Statistical analyses
In order to evaluate effect of the effect of the intervention the scores on outcomes of both groups measured during follow will be compared, adjusted for baseline findings. For continuous outcome measures such as duration of the medical absenteeism and psychometric test results (multiple) linear regression analyses will be applied. Dichotomous outcomes, such as progressing into the next year or obtaining a basic educational qualification degree, will be evaluated by using a multiple logistic regression analysis.

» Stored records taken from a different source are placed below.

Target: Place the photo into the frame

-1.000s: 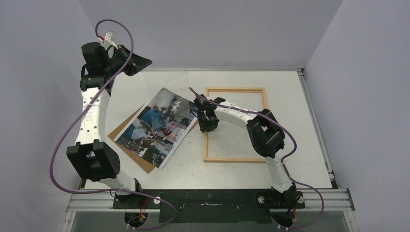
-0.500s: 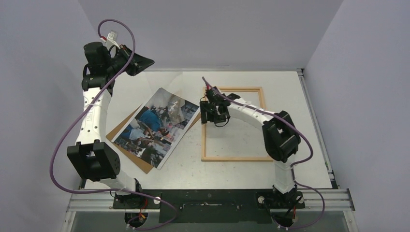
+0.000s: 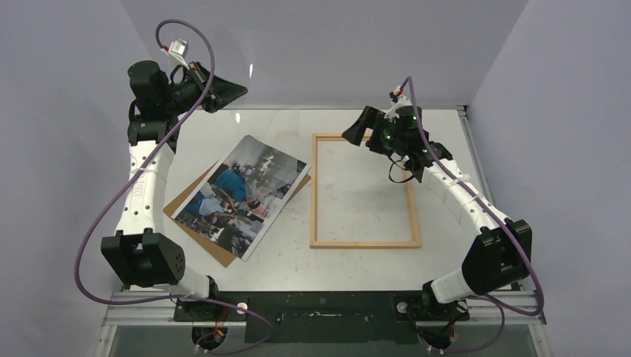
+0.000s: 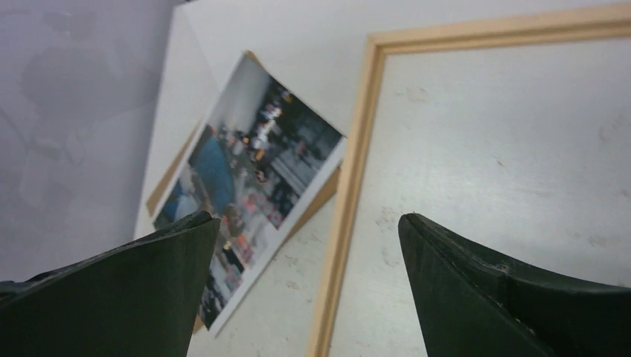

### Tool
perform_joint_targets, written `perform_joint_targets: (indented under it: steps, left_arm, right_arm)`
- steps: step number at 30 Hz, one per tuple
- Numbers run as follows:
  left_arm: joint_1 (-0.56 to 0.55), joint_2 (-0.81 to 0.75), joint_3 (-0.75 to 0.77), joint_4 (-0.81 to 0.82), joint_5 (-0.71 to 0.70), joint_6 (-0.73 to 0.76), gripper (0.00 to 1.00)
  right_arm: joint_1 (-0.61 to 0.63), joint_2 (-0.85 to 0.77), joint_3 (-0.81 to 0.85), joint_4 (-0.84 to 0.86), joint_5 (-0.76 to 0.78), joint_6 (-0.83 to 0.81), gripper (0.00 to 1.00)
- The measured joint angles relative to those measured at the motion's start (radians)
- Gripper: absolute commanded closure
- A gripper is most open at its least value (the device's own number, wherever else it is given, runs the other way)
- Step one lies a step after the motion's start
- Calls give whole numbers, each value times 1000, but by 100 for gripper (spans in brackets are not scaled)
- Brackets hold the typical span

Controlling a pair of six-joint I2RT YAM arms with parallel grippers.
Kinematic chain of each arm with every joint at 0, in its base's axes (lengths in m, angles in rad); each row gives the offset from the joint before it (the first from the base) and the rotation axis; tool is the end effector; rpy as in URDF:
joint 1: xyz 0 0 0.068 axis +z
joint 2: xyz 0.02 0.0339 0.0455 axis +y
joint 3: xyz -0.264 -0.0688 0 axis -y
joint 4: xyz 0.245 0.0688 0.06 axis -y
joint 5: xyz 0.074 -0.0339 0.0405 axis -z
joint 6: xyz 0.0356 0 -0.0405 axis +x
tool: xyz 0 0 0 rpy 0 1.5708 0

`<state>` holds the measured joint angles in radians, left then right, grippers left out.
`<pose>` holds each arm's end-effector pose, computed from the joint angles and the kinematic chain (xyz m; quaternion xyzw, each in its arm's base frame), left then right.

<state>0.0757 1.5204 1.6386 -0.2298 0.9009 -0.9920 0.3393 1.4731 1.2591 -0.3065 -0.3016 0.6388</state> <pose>0.3396 -0.0022 0.4549 -0.0917 0.7254 -0.5565 0.3947 0.3172 0.1232 0.3291 0.0531 0.8571 0.3476 0.3765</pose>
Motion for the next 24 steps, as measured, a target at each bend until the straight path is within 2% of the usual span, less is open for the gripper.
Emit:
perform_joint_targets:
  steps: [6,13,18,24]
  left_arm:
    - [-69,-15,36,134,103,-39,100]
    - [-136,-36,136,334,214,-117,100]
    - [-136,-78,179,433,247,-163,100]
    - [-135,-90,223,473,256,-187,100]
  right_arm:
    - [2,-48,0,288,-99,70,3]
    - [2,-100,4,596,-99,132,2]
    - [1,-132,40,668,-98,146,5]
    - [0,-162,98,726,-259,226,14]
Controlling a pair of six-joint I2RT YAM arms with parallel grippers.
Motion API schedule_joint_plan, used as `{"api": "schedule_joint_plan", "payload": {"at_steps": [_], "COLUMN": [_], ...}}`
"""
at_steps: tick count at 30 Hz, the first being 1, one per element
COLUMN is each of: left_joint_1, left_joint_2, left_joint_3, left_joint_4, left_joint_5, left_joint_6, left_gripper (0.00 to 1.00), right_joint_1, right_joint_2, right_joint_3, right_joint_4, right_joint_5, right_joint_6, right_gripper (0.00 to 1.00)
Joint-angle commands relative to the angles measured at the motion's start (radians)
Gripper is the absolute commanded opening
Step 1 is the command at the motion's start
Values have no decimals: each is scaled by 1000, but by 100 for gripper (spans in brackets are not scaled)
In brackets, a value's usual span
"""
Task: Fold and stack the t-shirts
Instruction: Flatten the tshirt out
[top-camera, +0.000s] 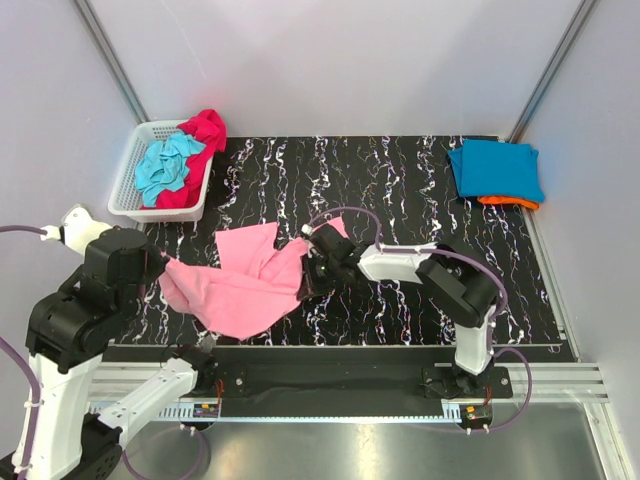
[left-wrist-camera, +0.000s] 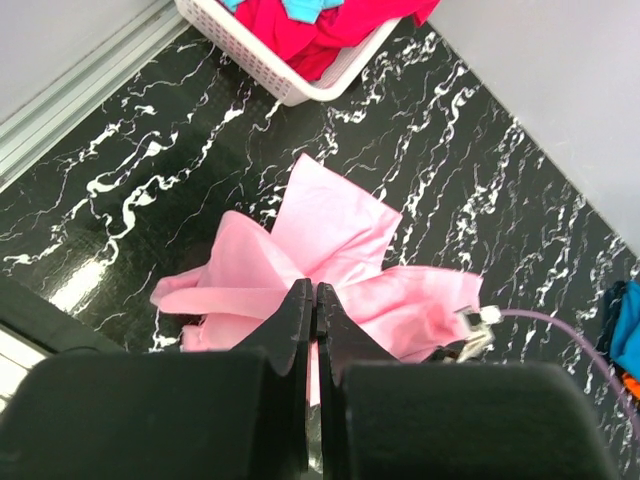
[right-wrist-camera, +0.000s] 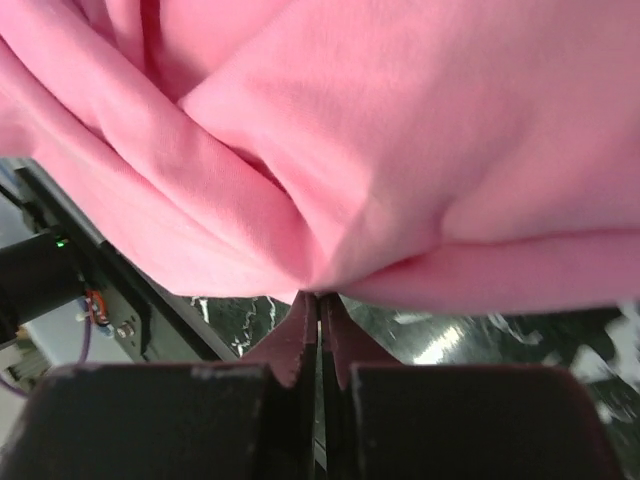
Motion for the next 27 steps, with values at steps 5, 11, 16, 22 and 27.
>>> {"api": "schedule_joint_plan", "payload": {"at_steps": [5, 11, 16, 22, 27], "left_joint_1": [2, 2, 2, 2, 2], "left_joint_2": [-7, -18, -65, -112, -75], "left_joint_3": [-8, 71, 180, 294, 326], "left_joint_4": [-73, 5, 39, 76, 128], "left_joint_5": [72, 174, 193, 139, 125], "left_joint_6": [70, 176, 246, 314, 356], "left_gripper": [0, 0, 0, 0, 0], "right_joint_1": [8, 8, 8, 8, 9], "right_joint_2": [-354, -652, -833, -968, -997], "right_joint_3": [39, 135, 262, 374, 424], "right_joint_4": [-288, -552, -707, -775, -787], "right_joint_5": [312, 511, 597, 633, 654], "right_joint_6": [-106, -177, -215, -273, -315], "right_gripper": [0, 0, 0, 0, 0]}}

The research condition will be included as an independent variable. Baseline values of the outcomes are added to the model as covariates. As students are clustered within school locations multilevel analyses will be applied.
Potential moderation of intervention effects by gender, family situation, ethnicity, psychosocial and psychiatric problems (depression, drug abuse, ADHD) is explored by adding an interaction term to the regression models. Stratified analyses will be performed when significant interactions (p < 0.10) are observed.
Experiences of students and YHC professionals with the different elements of the MASS intervention as performed by YHC professionals will be evaluated by performing descriptive analyses.